Pégase, vers 1895-1900
Odilon Redon
Pégase, vers 1895-1900
Pastel sur papier
67,4 x 48,7 cm
« Pour ce qui est de moi, je crois avoir fait un art expressif, suggestif, indéterminé. L’art suggestif est l’irradiation de divins élément plastiques rapprochés, combinés en vue de provoquer des rêveries qu’il illumine, qu’il exalte, en incitant à la pensée [1]. »

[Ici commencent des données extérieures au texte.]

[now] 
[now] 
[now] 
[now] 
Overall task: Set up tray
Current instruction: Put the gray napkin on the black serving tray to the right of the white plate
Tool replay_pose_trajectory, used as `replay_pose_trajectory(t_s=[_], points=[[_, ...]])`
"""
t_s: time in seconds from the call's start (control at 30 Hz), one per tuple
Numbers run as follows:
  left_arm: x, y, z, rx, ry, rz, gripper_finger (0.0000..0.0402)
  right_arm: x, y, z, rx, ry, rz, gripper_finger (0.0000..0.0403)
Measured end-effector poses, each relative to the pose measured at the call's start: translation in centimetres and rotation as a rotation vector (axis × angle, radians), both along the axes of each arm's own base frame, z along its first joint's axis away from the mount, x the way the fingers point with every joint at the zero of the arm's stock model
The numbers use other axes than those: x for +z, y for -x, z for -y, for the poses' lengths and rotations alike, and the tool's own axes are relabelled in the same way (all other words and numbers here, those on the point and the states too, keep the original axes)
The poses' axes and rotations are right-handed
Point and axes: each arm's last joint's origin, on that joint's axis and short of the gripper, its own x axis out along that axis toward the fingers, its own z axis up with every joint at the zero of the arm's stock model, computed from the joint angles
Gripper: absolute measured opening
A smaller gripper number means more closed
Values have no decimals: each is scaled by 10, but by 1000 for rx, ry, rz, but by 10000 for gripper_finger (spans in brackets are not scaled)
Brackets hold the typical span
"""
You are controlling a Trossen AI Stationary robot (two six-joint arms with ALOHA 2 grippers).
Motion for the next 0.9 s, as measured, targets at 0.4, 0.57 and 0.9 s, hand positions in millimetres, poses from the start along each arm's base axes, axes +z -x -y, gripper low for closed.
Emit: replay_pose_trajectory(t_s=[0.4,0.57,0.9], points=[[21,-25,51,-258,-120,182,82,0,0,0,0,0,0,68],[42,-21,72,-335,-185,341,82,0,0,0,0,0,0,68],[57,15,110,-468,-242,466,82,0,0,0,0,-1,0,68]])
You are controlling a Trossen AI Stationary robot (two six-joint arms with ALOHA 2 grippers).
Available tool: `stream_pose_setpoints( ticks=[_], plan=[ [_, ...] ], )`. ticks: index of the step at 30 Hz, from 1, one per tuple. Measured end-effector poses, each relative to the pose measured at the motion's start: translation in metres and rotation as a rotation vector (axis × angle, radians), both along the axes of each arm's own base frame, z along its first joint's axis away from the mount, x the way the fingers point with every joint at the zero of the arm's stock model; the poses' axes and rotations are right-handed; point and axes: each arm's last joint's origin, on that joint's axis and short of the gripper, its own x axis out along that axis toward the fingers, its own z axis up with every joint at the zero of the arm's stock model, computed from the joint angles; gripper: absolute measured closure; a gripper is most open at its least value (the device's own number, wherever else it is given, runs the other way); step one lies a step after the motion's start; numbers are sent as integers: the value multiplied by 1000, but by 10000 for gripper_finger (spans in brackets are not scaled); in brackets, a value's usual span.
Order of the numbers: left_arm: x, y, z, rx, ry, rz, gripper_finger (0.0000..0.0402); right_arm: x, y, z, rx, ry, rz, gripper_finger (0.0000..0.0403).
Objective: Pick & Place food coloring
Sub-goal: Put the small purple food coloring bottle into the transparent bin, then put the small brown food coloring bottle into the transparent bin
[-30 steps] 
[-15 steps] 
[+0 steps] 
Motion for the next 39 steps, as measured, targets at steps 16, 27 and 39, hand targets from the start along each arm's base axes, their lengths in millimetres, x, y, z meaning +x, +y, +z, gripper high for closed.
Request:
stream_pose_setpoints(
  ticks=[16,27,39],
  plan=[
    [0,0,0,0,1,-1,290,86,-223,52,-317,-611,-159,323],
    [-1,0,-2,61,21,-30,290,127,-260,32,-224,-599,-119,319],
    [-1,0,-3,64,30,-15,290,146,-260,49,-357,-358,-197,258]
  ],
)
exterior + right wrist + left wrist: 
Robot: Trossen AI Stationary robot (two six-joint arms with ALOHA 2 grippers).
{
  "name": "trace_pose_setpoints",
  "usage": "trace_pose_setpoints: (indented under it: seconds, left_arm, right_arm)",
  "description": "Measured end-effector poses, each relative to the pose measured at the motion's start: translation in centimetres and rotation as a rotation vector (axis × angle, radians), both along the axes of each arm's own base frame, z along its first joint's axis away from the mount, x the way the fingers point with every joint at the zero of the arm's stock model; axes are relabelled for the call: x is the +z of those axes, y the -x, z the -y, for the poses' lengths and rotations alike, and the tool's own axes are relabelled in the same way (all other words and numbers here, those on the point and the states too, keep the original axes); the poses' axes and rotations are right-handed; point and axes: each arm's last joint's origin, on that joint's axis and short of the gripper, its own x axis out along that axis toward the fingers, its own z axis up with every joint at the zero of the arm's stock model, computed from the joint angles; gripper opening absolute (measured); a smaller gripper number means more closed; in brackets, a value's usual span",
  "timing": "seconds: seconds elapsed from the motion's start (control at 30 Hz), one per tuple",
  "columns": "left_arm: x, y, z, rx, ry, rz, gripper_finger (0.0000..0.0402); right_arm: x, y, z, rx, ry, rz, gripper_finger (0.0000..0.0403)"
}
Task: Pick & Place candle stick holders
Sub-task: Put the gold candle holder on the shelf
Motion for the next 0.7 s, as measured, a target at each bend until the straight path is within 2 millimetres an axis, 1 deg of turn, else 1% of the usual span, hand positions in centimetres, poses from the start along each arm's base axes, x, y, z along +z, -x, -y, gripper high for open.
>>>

Bertrand-Jean Redon, plus connu sous le nom d’Odilon Redon (France, 1840–1916), tire son surnom, Odilon, du prénom de sa mère, Odile. De santé fragile, il passe son enfance loin de sa famille, dans une maison isolée, à la campagne. Le sentiment de mélancolie et de mystère que Redon ressent dans le paysage solitaire de son enfance va marquer son œuvre tout entière. Ce vécu l’incitera à explorer le royaume de l’imaginaire et à créer un art suggestif et obsédant [2].
Pendant environ 25 ans Redon ne travaille qu’en noir et blanc. Ce sont d’abord des dessins au fusain, puis des gravures. Ses fusains et ses lithographies, imprégnés d’un jeu très contrasté d’ombres et de lumières, sont souvent sombres, voire macabres [3].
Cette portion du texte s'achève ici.